If you do you read this Pat, You could leave the SA sunshine and all the SA lovelies and go to Liverpool. I don't live there anymore but I have a feeling there's about 200,000 people in that city alone who would love to buy a hero a drink.

Peter Mills
3 Posted 20/03/2015 at 20:30:51
Good comment John. From Kyiv, you could hear the dismay and disdain coming out of the comments of Kevin Ratcliffe, the leader of the pack.
Tom Edwards
4 Posted 21/03/2015 at 13:44:41
Psycho Pat. One of the reasons we were the best team in Europe, if not the world! Saw him play many many times.
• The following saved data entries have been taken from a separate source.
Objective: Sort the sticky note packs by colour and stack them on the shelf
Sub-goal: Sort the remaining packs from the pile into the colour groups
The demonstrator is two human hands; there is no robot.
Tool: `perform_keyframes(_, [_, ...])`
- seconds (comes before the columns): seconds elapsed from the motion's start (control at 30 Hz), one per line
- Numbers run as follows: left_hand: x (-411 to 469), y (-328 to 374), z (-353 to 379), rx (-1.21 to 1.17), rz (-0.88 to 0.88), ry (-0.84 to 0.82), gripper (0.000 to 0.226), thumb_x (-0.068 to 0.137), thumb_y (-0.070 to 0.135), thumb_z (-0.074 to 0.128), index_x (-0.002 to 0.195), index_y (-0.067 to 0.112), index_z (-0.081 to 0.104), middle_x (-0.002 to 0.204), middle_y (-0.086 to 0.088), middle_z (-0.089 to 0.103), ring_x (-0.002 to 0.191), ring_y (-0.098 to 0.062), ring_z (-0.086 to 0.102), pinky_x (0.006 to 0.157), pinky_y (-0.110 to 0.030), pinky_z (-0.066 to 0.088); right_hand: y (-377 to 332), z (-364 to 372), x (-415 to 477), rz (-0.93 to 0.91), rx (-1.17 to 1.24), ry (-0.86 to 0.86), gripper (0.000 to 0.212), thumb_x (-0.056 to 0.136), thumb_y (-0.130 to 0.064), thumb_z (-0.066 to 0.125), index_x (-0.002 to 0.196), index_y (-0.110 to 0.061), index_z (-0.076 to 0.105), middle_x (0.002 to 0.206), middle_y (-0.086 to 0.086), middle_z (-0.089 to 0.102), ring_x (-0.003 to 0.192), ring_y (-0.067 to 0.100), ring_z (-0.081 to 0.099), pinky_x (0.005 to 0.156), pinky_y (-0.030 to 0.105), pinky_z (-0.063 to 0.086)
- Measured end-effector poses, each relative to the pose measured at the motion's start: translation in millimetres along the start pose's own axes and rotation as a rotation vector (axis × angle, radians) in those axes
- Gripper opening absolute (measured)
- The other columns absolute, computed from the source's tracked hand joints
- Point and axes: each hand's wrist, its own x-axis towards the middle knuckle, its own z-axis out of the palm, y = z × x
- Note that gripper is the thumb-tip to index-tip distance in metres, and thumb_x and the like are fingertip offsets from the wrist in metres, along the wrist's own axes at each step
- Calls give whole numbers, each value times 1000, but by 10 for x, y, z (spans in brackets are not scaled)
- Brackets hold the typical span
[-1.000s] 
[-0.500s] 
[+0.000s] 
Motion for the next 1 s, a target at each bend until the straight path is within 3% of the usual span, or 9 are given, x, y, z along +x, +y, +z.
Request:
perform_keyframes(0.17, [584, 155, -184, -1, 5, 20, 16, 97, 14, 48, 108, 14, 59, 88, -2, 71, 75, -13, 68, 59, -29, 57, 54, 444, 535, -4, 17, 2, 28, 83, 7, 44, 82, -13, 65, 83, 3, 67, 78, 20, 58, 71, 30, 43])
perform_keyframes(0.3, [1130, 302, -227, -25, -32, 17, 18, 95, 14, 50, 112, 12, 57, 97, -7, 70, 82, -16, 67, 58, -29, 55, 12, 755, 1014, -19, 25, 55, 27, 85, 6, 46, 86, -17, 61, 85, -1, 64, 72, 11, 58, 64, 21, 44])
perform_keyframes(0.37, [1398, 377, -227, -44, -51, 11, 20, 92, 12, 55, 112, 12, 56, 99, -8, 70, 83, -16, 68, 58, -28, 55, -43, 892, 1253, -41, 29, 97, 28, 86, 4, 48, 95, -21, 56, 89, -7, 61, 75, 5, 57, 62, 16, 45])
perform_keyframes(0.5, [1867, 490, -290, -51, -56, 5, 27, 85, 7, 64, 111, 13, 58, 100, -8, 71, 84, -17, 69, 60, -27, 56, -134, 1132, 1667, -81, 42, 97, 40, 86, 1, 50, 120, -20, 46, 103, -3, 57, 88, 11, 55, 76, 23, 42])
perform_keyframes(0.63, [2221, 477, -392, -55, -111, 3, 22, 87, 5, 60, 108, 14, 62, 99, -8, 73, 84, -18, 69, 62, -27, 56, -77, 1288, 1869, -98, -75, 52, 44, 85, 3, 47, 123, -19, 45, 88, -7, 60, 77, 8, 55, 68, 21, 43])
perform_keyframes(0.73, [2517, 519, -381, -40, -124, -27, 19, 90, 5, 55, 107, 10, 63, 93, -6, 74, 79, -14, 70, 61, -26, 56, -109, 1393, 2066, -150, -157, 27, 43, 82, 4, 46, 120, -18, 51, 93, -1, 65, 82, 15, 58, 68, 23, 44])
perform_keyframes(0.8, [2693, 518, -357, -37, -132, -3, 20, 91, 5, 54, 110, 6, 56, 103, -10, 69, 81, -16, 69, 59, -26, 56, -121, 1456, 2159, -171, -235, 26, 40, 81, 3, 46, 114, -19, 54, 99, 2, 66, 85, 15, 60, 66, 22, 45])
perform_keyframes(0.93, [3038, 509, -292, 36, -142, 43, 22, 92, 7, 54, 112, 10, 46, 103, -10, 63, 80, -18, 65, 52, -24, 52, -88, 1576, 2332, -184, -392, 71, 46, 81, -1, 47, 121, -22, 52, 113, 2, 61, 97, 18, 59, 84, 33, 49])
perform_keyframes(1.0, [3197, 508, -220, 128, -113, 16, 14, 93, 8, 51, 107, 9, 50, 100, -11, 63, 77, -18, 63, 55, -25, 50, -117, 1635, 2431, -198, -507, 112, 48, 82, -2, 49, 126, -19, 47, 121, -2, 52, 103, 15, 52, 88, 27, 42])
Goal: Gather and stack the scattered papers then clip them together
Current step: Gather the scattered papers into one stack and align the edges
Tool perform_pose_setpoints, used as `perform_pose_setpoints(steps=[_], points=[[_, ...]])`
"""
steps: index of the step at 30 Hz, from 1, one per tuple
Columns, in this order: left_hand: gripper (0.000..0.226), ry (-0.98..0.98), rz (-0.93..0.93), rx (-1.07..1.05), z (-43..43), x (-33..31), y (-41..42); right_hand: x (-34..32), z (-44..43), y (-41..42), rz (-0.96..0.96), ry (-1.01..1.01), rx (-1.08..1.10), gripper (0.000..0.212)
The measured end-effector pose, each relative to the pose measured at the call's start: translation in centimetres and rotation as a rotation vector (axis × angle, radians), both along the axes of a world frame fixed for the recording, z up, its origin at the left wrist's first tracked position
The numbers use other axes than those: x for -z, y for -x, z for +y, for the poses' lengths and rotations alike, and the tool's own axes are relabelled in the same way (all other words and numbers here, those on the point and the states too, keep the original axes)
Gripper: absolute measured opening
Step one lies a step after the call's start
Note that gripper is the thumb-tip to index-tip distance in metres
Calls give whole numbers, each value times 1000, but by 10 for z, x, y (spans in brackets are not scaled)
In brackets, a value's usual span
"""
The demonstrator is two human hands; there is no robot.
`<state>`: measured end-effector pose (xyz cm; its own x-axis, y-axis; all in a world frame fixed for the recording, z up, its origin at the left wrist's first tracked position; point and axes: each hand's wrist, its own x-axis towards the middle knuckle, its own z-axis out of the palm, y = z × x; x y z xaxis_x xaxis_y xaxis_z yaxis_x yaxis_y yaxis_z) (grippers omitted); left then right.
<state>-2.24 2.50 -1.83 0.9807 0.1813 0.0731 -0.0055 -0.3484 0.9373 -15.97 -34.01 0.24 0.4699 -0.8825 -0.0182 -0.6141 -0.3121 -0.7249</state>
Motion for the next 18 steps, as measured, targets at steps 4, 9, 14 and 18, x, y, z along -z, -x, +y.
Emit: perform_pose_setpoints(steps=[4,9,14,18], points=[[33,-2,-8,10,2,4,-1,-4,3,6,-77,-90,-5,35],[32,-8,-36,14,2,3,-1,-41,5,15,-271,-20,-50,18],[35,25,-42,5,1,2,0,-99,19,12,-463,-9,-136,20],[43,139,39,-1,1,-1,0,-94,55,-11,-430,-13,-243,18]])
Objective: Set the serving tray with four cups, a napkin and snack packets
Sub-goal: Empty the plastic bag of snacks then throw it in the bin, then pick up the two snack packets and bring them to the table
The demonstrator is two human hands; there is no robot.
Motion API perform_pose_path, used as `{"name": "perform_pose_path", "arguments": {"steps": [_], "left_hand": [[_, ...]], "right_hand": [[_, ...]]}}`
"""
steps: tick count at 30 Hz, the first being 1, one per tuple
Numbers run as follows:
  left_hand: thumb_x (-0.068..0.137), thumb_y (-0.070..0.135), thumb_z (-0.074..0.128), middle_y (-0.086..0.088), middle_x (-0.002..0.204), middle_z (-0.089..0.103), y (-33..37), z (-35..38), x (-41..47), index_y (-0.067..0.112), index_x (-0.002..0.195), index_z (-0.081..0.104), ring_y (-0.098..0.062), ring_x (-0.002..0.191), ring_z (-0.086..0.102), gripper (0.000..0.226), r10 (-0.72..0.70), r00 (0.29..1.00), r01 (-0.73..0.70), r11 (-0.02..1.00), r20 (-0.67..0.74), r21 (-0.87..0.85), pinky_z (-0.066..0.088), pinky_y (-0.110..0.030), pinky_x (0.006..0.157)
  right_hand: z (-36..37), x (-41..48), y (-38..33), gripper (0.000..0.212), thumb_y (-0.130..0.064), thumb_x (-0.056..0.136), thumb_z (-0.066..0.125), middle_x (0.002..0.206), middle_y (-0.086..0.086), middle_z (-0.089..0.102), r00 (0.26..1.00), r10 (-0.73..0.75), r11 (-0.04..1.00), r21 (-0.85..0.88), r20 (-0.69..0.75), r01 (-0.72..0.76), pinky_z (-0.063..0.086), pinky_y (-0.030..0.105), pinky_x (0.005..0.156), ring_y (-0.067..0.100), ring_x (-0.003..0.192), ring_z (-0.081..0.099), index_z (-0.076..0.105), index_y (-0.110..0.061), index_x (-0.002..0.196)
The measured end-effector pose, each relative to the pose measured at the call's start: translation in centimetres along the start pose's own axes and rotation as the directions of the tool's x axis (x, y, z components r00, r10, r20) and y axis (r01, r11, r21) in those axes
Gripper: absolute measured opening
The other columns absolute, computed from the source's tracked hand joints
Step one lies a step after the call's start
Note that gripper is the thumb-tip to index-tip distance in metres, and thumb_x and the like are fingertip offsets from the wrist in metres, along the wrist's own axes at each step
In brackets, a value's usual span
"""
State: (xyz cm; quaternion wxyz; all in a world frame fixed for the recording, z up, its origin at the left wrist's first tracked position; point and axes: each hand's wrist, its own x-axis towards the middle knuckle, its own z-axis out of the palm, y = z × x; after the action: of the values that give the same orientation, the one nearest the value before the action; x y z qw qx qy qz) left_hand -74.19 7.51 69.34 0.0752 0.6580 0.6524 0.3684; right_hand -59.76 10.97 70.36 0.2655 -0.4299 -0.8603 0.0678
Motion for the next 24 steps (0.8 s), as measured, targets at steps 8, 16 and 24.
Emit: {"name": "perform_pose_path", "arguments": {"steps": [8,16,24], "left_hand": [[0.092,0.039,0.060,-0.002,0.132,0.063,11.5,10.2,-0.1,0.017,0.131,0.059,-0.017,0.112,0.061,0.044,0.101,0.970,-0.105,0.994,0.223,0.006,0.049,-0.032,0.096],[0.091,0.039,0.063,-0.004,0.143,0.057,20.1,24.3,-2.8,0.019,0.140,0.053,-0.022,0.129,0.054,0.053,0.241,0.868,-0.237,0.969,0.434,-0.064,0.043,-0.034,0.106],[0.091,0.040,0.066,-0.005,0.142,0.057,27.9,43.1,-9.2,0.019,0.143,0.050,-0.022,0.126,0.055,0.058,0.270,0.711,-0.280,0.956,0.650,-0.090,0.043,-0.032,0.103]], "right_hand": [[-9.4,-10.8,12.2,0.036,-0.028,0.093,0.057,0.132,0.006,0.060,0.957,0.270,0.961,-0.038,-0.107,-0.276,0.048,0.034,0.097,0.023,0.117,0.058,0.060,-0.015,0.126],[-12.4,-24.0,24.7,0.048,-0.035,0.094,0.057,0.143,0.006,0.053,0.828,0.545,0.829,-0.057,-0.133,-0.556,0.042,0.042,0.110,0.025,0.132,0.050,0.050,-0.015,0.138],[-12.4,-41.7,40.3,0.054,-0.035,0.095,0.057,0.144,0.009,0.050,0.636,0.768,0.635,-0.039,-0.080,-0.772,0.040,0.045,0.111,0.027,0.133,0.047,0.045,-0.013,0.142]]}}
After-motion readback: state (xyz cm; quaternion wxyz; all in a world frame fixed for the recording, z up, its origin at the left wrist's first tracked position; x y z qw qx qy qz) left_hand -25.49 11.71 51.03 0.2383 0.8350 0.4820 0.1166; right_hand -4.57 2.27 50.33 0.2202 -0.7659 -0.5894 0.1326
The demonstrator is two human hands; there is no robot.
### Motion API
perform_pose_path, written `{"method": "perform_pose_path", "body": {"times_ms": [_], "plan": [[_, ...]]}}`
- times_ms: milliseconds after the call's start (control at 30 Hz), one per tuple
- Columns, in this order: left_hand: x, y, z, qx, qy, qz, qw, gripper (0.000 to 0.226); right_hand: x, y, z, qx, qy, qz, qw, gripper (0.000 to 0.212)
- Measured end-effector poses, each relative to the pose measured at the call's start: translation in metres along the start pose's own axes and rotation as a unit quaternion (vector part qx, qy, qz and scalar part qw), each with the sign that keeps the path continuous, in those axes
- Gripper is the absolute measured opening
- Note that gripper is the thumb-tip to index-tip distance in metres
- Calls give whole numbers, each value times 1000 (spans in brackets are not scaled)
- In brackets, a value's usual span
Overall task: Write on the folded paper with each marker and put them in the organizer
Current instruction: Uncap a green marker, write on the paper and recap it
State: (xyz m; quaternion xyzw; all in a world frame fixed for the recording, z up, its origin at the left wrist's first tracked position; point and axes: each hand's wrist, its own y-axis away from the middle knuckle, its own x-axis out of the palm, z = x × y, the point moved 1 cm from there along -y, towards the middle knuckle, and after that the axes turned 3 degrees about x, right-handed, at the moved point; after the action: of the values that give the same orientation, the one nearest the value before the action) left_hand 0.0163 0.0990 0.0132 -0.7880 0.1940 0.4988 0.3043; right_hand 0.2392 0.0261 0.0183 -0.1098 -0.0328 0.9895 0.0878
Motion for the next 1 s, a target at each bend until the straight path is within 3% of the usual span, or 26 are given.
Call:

Pure passion and a fantastic player.
Brian Denton
5 Posted 21/03/2015 at 14:00:34
Wouldn’t finish a game nowadays. Another way the game has been ’reformatted’ to ensure that success is confined to a small number of clubs. You couldn’t nowadays put in an early ’tasty’ tackle on Aguera or Hazard to ’let them know you are there’.
Terence Leong
6 Posted 23/03/2015 at 04:39:27
From his first biography, it seems that Van Den Hauwe admitted that his hardness was more of a reputation and persona that he put up. He is supposedly not as much of a 'hardman' as his reputation goes, though he probably used it to good effect.

Well, the psycho bit, he certain comes across as 'spur of the moment' as you go... and he enjoyed his time playing for the club.

Dave Abrahams
7 Posted 26/03/2015 at 13:00:31
John (2), I met him in the Post Office pub, back of Church Street, he was with Sharp and Snodin, a very modest man. I didn't recognise him at first, he looked ten years younger than the other two, better looking as well... Mind you, that was easy to do looking at Sharp and Snodin.